With increasing demand for expert systems, growth in research of AI was reinvigorated with investments. The success of this approach to building narrowly focused AI engines, prompted one researcher to propose solving the common-sense problem by building an expert system consisting of all the commonsense knowledge possessed by the average human and accessed through an inference engine. This job of capturing commonsense knowledge has been going on for over three decades and continues today. This approach has found commercial use in language processing, financial services, and healthcare areas. In 1981 the Japanese government, which had their own AI program, announced an $850M investment in their fifth generation AI robot whose goal was to “converse and reason in a natural way”. This triggered a sort of “race to the moon” mentality and governments around the world suddenly found the money to invest in their own robotic programs. Sadly, again the producers had over-promised and under-delivered. Expert programs were expensive to maintain, not easily updated and prone to problems when confronted with unusual inputs. In addition the cost of specialized AI computers was too expensive when compared to the new crop of desktop computers from IBM and Apple. This time the bubble lasted until 1993.
Does AI even exist?
Retrenching in the AI world meant taking the useful learning developed over the last half century and deploying it to a more specific class of problems, by applying rigorous logical and mathematical principles.

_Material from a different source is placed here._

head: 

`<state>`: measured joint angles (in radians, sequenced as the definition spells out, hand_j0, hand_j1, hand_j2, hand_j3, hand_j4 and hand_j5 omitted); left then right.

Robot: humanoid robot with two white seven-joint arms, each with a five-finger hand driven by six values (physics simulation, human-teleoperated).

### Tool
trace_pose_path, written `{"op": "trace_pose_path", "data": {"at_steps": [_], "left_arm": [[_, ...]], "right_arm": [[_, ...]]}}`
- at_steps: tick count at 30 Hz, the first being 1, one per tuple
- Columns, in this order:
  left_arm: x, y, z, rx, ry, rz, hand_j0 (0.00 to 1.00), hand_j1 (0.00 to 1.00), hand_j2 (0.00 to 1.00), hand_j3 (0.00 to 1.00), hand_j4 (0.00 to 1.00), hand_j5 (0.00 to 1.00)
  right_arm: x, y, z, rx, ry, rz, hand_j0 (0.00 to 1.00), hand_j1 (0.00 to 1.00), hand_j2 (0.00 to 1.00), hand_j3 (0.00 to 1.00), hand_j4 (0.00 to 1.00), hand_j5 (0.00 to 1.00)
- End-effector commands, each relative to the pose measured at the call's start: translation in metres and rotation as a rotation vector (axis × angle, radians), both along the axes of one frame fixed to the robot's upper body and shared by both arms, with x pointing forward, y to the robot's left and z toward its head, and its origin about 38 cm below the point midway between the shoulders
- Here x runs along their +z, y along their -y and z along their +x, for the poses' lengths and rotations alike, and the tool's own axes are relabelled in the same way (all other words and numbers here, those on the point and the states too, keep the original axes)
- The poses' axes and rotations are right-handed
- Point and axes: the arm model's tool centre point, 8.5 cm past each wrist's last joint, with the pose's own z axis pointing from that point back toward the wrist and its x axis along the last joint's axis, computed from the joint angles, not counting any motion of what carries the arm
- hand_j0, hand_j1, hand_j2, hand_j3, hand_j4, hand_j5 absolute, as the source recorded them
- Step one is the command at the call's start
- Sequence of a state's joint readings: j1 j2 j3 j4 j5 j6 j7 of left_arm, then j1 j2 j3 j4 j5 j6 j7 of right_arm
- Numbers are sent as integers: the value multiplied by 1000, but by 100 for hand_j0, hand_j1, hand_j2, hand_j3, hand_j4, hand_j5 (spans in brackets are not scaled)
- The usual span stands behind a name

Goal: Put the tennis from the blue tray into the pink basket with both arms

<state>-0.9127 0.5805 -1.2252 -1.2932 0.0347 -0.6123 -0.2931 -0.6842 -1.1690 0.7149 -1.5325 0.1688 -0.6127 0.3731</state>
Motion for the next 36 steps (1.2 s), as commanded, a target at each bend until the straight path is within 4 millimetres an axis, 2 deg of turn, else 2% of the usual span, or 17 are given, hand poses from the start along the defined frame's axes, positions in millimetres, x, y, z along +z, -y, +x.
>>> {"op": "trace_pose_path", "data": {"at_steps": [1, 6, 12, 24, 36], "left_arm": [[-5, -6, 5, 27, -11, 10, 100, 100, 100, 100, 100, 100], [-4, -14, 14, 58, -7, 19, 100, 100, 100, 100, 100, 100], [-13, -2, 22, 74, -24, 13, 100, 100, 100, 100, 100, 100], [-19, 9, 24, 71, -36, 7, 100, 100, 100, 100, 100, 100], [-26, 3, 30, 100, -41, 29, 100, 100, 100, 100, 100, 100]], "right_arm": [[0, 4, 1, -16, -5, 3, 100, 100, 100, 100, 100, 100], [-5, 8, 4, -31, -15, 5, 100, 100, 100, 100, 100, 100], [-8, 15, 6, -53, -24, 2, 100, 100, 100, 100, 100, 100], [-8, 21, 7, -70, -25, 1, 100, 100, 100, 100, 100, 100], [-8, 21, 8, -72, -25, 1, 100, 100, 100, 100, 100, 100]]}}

What has emerged so far is the application of AI principles to specific types of objectives such as deep learning, big data, and predictive analytics. At the same time what was once known as AI is being re-branded into AGI (Artificial General Intelligence – the ability to solve any general problem; plan dinner, open a door, walk the dog). There is a contingent in the AGI community that postulates that the gateway to true or “strong” AI requires robotic development. This creates the ability to “sample” the real world continuously and (it is believed) is the only path to learning how to behave like a human.
So where are we now?
Given the boom-and-bust history of AI, there is reason to be skeptical about the use of the term artificial intelligence. In reality, a clear definition still does not exist for the term. The current working definition in this field is “intelligent agents”, referring to any system that perceives its environment and takes actions that maximize its chance of achieving its goals. There is no longer widespread support for the Turing definition. And most of the capability offered up as AI is probably more rightly classified as sophisticated computer algorithms rather than embedded intelligence. Researchers still work toward a definition of AGI or intelligent agents. In the meantime, they have produced useful work in fields associated with machine “intelligence”: data mining, speech recognition, search engines, machine learning and logistics are some examples.

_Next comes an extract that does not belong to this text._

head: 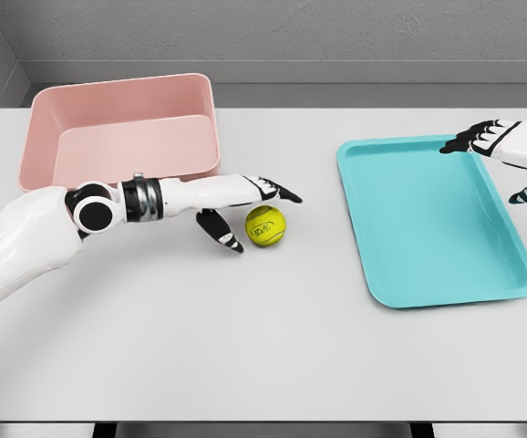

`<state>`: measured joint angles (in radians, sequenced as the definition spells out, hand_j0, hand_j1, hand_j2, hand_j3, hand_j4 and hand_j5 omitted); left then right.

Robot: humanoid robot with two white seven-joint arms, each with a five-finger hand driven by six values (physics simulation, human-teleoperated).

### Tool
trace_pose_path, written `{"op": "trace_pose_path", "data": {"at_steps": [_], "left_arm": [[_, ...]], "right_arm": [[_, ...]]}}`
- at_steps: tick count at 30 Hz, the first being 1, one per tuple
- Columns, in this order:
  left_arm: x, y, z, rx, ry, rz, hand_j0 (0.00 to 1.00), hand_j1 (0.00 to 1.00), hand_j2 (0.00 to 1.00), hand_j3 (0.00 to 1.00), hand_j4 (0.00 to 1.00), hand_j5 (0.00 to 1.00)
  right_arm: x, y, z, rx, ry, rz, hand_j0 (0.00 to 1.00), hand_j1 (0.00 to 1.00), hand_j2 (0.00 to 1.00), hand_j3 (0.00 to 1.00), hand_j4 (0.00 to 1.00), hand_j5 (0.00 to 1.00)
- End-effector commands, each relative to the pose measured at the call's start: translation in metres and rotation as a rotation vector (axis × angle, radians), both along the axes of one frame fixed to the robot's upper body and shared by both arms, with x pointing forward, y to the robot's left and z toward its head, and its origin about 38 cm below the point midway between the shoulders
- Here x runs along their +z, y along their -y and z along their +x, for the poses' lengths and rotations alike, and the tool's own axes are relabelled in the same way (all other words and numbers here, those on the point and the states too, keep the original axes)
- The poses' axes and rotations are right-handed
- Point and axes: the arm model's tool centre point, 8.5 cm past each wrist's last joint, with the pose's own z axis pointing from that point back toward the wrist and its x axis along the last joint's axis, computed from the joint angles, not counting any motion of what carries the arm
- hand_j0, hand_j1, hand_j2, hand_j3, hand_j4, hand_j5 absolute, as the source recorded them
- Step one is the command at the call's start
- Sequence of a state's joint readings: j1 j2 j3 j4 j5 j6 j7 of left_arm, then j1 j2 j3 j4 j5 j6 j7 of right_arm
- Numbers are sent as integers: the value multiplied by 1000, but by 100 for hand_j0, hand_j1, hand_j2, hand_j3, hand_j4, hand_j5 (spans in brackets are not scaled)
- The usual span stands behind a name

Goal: Put the tennis from the blue tray into the pink basket with both arms

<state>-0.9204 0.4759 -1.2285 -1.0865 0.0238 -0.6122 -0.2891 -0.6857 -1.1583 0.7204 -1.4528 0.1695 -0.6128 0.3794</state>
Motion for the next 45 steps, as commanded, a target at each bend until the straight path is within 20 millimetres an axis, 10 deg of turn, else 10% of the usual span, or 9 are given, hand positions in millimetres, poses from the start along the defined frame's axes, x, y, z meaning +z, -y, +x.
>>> {"op": "trace_pose_path", "data": {"at_steps": [1, 45], "left_arm": [[0, 0, 1, 5, -5, -5, 100, 100, 100, 100, 100, 100], [-10, 7, 1, 2, -13, 14, 82, 82, 82, 82, 82, 82]], "right_arm": [[1, 1, 0, -3, 0, 5, 100, 100, 100, 100, 100, 100], [2, 0, 0, -3, 2, 6, 100, 100, 100, 100, 100, 100]]}}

Identifying and predicting when the next breakthrough will occur is an impossible task. But perhaps scientists have been looking in the wrong place. The secret to success may ultimately lie in solving for Moravec’s Paradox. Hans Moravec was one of the pioneering thought leaders in the AI community from the Dartmouth days. He observed that, contrary to traditional assumptions, reasoning requires very little computation, but sensorimotor and perception skills require enormous computational resources. With this observation, Moravec relegates the brain to a repository for all of the highly processed sensory inputs of the body. Perhaps the real intelligence is all of the body’s external stimulation, once it has been filtered through the “common sense engine” that is our brain. Whatever it turns out to be, you can bet companies will continue to tout their latest AI-powered development, at least until the next thing comes along.